[DATA SECTION Boundary: Start]

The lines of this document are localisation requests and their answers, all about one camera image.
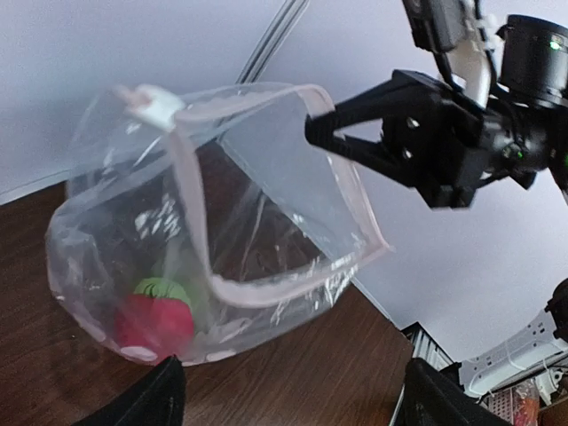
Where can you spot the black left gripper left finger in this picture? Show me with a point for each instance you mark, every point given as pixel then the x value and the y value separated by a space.
pixel 158 398

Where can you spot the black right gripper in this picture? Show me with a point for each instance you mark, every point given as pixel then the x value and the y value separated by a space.
pixel 443 144

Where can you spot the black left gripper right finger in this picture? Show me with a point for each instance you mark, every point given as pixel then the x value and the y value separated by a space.
pixel 430 398

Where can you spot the red toy apple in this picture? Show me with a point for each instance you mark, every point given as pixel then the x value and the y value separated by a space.
pixel 152 328

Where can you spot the clear zip top bag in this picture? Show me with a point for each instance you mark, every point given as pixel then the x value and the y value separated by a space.
pixel 214 198

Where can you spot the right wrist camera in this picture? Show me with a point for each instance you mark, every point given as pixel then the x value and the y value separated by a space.
pixel 457 34

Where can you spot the right aluminium frame post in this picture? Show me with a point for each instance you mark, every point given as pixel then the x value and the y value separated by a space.
pixel 273 38

[DATA SECTION Boundary: End]

■ TASK GOAL ■
Leaving the pictures out, reproduce the entries above exactly.

■ PROBLEM SOLUTION ■
The lines of this document are localisation requests and their answers, all about one camera image.
Where can you spot the black left gripper left finger in this picture? Show me with a point for each instance you mark, every point given as pixel then the x value and the y value separated by a space.
pixel 158 398

Where can you spot the black right gripper in this picture? Show me with a point for each instance you mark, every point given as pixel then the x value and the y value separated by a space.
pixel 443 144

Where can you spot the black left gripper right finger in this picture? Show me with a point for each instance you mark, every point given as pixel then the x value and the y value separated by a space.
pixel 430 398

Where can you spot the red toy apple in this picture? Show me with a point for each instance you mark, every point given as pixel then the x value and the y value separated by a space.
pixel 152 328

Where can you spot the clear zip top bag in this picture? Show me with a point for each instance you mark, every point given as pixel then the x value and the y value separated by a space.
pixel 214 198

Where can you spot the right wrist camera in this picture? Show me with a point for each instance you mark, every point given as pixel then the x value and the y value separated by a space.
pixel 457 34

Where can you spot the right aluminium frame post in this picture? Show me with a point for each instance you mark, every point given as pixel then the x value and the y value separated by a space.
pixel 273 38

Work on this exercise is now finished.